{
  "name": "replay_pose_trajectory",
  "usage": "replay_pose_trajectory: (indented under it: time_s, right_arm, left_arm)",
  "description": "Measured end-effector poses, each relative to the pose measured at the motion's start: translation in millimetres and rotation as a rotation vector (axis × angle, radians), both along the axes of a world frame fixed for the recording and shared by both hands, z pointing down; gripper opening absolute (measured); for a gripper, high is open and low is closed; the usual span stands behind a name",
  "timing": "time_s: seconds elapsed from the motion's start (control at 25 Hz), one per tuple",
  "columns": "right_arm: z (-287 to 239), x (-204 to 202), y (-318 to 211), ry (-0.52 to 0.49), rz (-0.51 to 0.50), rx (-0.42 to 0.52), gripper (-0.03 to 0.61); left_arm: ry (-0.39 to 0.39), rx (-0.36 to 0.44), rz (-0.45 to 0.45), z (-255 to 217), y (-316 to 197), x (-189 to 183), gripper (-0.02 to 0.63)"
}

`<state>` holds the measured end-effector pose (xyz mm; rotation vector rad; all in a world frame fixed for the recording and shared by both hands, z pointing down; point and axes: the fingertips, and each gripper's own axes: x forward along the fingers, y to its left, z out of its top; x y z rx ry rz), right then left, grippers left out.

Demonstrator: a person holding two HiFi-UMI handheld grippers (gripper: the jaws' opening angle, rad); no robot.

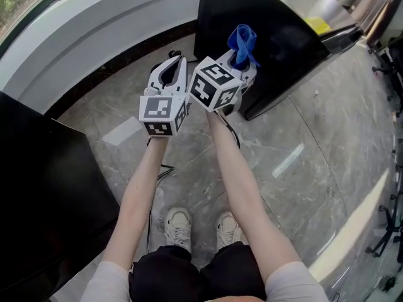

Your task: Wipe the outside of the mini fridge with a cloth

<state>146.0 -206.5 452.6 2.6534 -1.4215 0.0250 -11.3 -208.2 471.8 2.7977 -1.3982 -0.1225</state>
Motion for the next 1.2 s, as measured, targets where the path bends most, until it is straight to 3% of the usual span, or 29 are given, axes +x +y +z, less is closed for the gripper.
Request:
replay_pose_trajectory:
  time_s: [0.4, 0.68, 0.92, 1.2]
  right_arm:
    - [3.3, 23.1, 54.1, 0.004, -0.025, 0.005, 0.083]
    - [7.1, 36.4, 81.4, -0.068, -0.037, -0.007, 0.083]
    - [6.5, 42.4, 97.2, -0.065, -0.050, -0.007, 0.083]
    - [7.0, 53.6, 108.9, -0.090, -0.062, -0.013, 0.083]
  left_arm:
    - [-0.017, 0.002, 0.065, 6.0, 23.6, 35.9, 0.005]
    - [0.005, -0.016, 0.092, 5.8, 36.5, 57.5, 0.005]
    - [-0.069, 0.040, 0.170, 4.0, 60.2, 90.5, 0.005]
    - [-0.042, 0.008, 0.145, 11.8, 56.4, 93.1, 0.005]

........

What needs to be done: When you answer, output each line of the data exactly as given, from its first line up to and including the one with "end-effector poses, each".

Result of the task:
{
  "name": "replay_pose_trajectory",
  "usage": "replay_pose_trajectory: (indented under it: time_s, right_arm, left_arm)",
  "description": "Measured end-effector poses, each relative to the pose measured at the motion's start: translation in millimetres and rotation as a rotation vector (axis × angle, radians), both along the axes of a world frame fixed for the recording and shared by both hands, z pointing down; gripper opening absolute (measured); for a gripper, high is open and low is closed; the usual span stands behind a name",

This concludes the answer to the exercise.